*What is expected*
I would like you to output every record below exactly, apart from the pictures.

*The data*
-----

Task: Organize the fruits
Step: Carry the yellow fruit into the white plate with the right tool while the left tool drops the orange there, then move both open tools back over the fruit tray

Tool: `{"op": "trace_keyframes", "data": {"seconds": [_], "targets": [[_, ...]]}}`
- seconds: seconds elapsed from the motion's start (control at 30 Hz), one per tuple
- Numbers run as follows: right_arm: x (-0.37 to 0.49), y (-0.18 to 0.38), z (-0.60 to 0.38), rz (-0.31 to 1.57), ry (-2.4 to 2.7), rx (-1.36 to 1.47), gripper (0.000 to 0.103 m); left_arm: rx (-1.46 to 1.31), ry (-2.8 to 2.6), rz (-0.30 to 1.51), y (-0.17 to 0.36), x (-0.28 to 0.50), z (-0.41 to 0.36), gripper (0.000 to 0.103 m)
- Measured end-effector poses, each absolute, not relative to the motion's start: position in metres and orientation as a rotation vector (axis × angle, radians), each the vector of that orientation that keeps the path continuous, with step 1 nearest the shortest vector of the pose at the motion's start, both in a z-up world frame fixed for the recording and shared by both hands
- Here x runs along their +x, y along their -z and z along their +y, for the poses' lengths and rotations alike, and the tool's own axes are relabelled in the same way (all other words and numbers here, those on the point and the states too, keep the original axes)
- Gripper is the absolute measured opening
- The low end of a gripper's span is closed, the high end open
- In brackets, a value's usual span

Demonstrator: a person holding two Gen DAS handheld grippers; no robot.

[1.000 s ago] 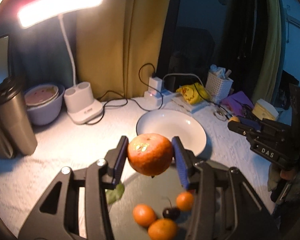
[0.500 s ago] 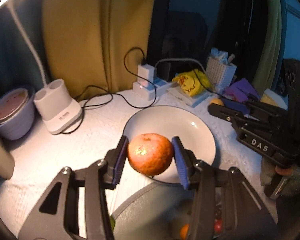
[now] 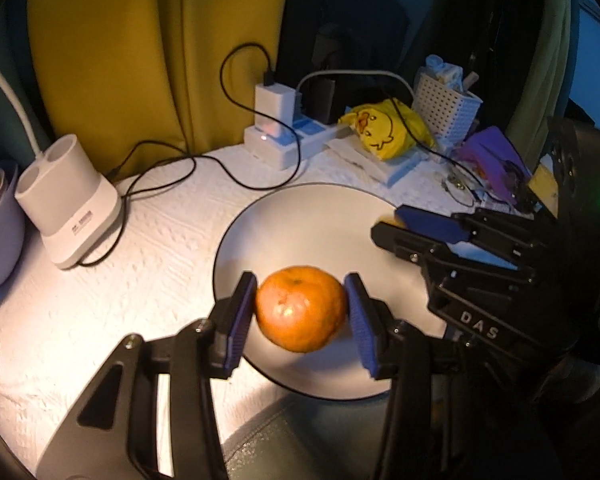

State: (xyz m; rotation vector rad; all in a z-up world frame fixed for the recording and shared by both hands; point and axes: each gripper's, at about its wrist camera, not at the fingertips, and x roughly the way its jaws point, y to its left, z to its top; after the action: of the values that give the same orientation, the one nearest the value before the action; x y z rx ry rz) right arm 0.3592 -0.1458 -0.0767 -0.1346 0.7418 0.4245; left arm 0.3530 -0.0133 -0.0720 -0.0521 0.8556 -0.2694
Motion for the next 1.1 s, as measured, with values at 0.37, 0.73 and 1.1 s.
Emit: {"op": "trace_keyframes", "data": {"seconds": [0.37, 0.73, 1.1], "targets": [[0.35, 0.063, -0.149, 0.72, -0.386, -0.135, 0.039, -0.1, 0.249, 0.808, 0.052, 0.341, -0.003, 0.069], [0.311, 0.031, -0.154, 0.666, -0.372, -0.123, 0.039, -0.112, 0.233, 0.752, 0.021, 0.301, 0.003, 0.069], [0.262, 0.006, -0.156, 0.613, -0.377, -0.123, 0.039, -0.079, 0.208, 0.648, -0.006, 0.243, 0.0, 0.069]]}}
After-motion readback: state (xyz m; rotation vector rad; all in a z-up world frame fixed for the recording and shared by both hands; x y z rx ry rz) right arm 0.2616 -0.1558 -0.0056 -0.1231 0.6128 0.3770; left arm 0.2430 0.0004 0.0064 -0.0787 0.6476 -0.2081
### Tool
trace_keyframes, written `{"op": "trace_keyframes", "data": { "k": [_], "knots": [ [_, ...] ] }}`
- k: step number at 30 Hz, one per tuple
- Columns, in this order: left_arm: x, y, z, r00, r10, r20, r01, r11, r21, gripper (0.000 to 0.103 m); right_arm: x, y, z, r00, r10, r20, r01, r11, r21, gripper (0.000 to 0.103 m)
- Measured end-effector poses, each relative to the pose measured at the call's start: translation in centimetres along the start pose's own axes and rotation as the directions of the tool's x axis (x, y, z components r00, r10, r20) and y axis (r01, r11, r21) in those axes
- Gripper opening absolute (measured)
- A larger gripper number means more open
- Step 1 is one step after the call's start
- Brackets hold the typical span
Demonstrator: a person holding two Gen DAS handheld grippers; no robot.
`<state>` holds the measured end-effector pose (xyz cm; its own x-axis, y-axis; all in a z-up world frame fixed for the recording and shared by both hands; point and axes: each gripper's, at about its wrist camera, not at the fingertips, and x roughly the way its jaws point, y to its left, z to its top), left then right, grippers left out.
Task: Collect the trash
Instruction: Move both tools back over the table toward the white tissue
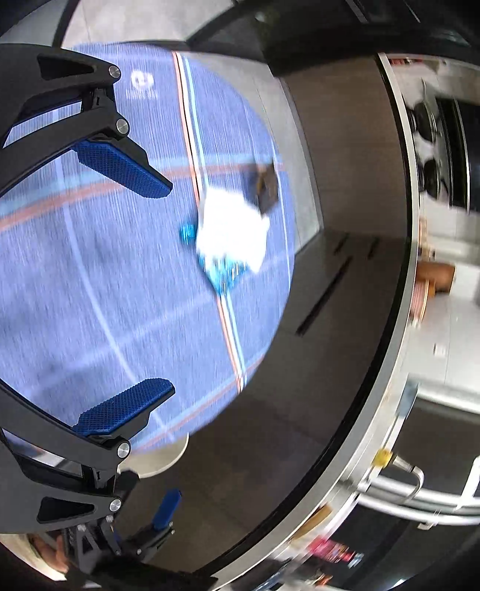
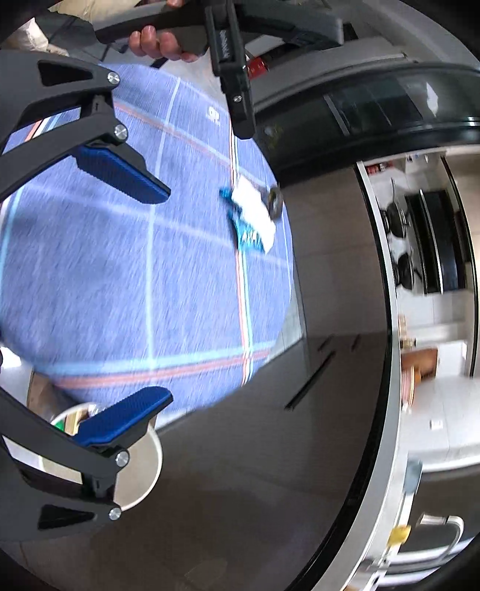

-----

*Written reply*
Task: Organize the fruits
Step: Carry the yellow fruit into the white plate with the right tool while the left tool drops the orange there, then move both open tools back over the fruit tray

Tool: `{"op": "trace_keyframes", "data": {"seconds": [_], "targets": [[_, ...]]}}`
- seconds: seconds elapsed from the motion's start (control at 30 Hz), one per tuple
- Numbers run as follows: right_arm: x (-0.37 to 0.49), y (-0.18 to 0.38), z (-0.60 to 0.38), rz (-0.31 to 1.57), ry (-2.4 to 2.7), rx (-1.36 to 1.47), gripper (0.000 to 0.103 m); left_arm: rx (-1.46 to 1.31), ry (-2.8 to 2.6), rz (-0.30 to 1.51), y (-0.17 to 0.36), x (-0.28 to 0.50), z (-0.41 to 0.36), gripper (0.000 to 0.103 m)
- Measured end-effector poses, each absolute, not relative to the motion's start: position in metres and orientation as a rotation vector (axis × angle, radians), each the vector of that orientation that keeps the path continuous, with step 1 nearest the shortest vector of the pose at the motion's start, both in a z-up world frame fixed for the recording and shared by both hands
- Here x runs along their +x, y along their -z and z along their +y, for the poses' lengths and rotations alike, and the tool's own axes are relabelled in the same way (all other words and numbers here, those on the point and the states too, keep the original axes)
- Gripper is the absolute measured opening
- The low end of a gripper's span is closed, the high end open
- In brackets, a value's usual span

Demonstrator: a person holding two Gen DAS handheld grippers; no robot.

[1.000 s ago] 
[0.500 s ago] 
[now] 

State: (xyz m; rotation vector rad; all in a z-up world frame fixed for the recording and shared by both hands; point and axes: each gripper's, at about its wrist camera, not at the fingertips, and x roughly the way its jaws point, y to its left, z to its top; after the action: of the values that give the same orientation, the one nearest the value before the action; x y z rx ry rz) right arm 0.3592 -0.1458 -0.0767 -0.1346 0.7418 0.4245; left arm 0.3530 -0.0133 -0.0720 -0.0521 0.8556 -0.2694
Motion for the next 1.1 s, as measured, with values at 0.37, 0.73 and 1.1 s.
Emit: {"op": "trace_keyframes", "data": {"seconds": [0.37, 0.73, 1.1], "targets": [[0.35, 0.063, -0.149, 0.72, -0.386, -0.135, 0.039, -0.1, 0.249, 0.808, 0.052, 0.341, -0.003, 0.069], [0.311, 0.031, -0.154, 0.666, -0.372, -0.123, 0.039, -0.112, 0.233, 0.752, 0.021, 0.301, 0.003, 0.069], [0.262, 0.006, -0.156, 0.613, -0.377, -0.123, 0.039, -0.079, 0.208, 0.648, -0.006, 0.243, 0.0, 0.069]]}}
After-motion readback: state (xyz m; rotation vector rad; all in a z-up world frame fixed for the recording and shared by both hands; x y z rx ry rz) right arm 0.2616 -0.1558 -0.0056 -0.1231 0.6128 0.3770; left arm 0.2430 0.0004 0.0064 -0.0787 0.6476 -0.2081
### Tool
trace_keyframes, written `{"op": "trace_keyframes", "data": { "k": [_], "knots": [ [_, ...] ] }}`
- k: step number at 30 Hz, one per tuple
- Columns, in this order: left_arm: x, y, z, r00, r10, r20, r01, r11, r21, gripper (0.000 to 0.103 m); right_arm: x, y, z, r00, r10, r20, r01, r11, r21, gripper (0.000 to 0.103 m)
- Measured end-effector poses, each relative to the pose measured at the call's start: translation in centimetres along the start pose's own axes and rotation as the directions of the tool's x axis (x, y, z components r00, r10, r20) and y axis (r01, r11, r21) in those axes
- Gripper opening absolute (measured)
- A larger gripper number means more open
- Step 1 is one step after the call's start
- Brackets hold the typical span
Demonstrator: a person holding two Gen DAS handheld grippers; no robot.
`<state>` holds the measured end-effector pose (xyz cm; its own x-axis, y-axis; all in a z-up world frame fixed for the recording and shared by both hands; point and axes: each gripper's, at about its wrist camera, not at the fingertips, and x roughly the way its jaws point, y to its left, z to its top), left then right, grippers left out.
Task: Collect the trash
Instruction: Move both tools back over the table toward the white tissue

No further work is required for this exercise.